The intensity of inflammation was highest in the untreated, contaminated group (Table 3). In the evaluation of the intensity of fibroblastic proliferation, the control group had significantly lower proliferation rates than the other groups (Table 3). Amount of collagen was significantly lower in the untreated, contaminated group compared with the other groups (Table 3). With regard to neovascularisation, all groups were comparable (Table 3). Amount of oedema was significantly higher in the linezolid, teicoplanin and vancomycin groups compared with the untreated, contaminated group (Table 3).
Table 3. Histopathological Findings Of The Study Groups.

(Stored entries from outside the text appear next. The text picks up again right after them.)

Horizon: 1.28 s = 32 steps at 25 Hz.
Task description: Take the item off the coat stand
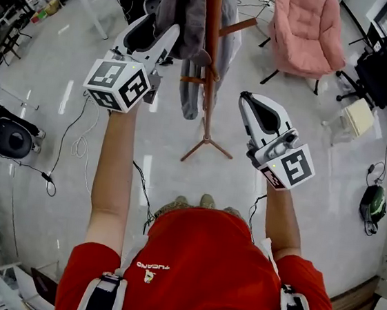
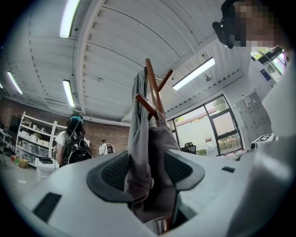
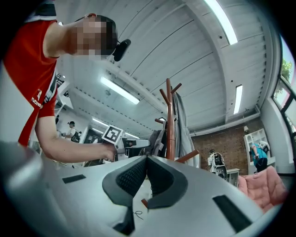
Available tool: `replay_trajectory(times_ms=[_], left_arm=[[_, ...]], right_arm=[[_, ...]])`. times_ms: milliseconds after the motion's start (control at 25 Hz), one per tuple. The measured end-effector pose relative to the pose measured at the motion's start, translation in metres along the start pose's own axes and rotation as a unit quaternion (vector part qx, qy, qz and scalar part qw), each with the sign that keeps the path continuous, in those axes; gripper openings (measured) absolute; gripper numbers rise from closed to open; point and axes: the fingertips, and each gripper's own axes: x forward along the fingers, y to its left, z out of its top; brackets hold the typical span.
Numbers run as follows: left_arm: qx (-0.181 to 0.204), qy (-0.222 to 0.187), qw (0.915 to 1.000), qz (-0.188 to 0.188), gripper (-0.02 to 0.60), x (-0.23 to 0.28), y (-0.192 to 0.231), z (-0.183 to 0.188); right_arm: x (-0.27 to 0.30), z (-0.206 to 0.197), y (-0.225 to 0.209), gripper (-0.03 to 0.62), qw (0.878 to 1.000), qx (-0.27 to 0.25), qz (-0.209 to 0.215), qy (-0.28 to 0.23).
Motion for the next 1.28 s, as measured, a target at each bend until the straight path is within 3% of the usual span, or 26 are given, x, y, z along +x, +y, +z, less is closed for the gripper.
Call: replay_trajectory(times_ms=[240,480,720,1280], left_arm=[[0.003,0.021,0.9997,-0.014,0.245,0.026,0.023,-0.012],[-0.012,0.013,0.9990,-0.041,0.246,0.043,0.029,-0.013],[-0.032,-0.005,0.9977,-0.059,0.027,0.043,0.023,-0.009],[-0.083,-0.050,0.9951,-0.019,0.017,0.013,0.068,0.057]], right_arm=[[0.008,-0.003,-0.003,0.025,1.000,-0.006,-0.025,0.007],[0.013,-0.011,-0.006,0.025,0.999,-0.009,-0.045,0.023],[0.007,-0.013,-0.006,0.025,0.998,-0.015,-0.056,0.027],[0.022,-0.001,0.012,0.025,0.999,-0.021,-0.042,0.007]])
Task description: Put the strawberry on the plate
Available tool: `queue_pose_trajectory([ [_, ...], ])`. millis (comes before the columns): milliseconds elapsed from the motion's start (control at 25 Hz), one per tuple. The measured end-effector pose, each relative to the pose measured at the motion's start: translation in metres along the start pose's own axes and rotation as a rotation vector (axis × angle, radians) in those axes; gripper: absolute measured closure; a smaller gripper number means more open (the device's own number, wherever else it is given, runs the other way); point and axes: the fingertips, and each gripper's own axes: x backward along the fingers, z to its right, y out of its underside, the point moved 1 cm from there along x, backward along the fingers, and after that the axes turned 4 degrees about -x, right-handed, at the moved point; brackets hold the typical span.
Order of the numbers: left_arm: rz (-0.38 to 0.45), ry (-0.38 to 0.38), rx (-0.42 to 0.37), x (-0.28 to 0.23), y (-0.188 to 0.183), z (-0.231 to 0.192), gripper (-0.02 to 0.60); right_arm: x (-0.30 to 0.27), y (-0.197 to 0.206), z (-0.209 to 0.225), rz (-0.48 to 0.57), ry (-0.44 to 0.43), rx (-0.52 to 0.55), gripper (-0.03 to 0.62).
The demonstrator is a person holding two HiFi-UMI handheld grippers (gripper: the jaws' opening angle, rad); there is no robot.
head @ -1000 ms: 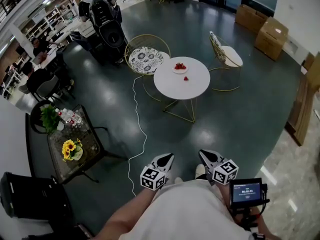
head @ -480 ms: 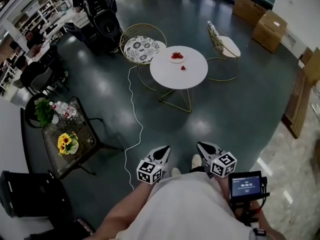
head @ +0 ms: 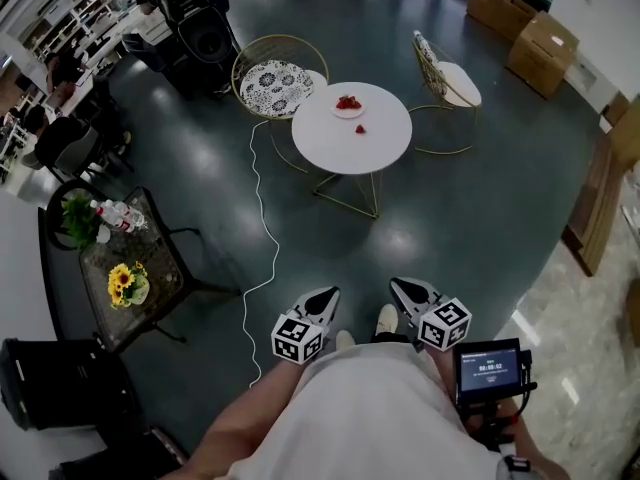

| Groups | Intensity of the inflammation | Intensity of fibroblastic proliferation | Neovascularisation | Amount of oedema | Amount of collagen |
| Group I | 1.70 ± 0.48 | 1.60 ± 0.51b | 2.80 ± 0.42 | 2.60 ± 0.51 | 2.90 ± 0.31 |
| Group II | 2.80 ± 0.42a | 2.40 ± 0.51 | 2.70 ± 0.48 | 0.70 ± 0.82a | 2.00 ± 0.00a |
| Group III | 1.54 ± 0.52 | 3.00 ± 0.00 | 2.90 ± 0.30 | 1.72 ± 0.90 | 2.81 ± 0.40 |
| Group IV | 1.36 ± 0.50 | 2.81 ± 0.40 | 2.81 ± 0.40 | 1.45 ± 0.68 | 2.72 ± 0.46 |
| Group V | 1.60 ± 0.69 | 3.0 ± 0.00 | 2.80 ± 0.42 | 1.70 ± 0.67 | 2.50 ± 0.52 |
ap < 0.05 vs groups I, III, IV and V. bp < 0.05 vs groups II, III, IV and V.
Discussion
Graft infections are a serious complication of vascular surgery. All prosthetic vascular grafts are to varying degrees susceptible to infection, either via direct contamination during implantation or bacteraemia after the operation. MRSA is increasingly becoming a problem in cardiovascular surgical units and most graft infections are believed to occur at the time of graft insertion.1,14 Prevention of prosthetic vascular graft infection is essential, as infection usually results in graft excision, with the resultant high morbidity and mortality rates.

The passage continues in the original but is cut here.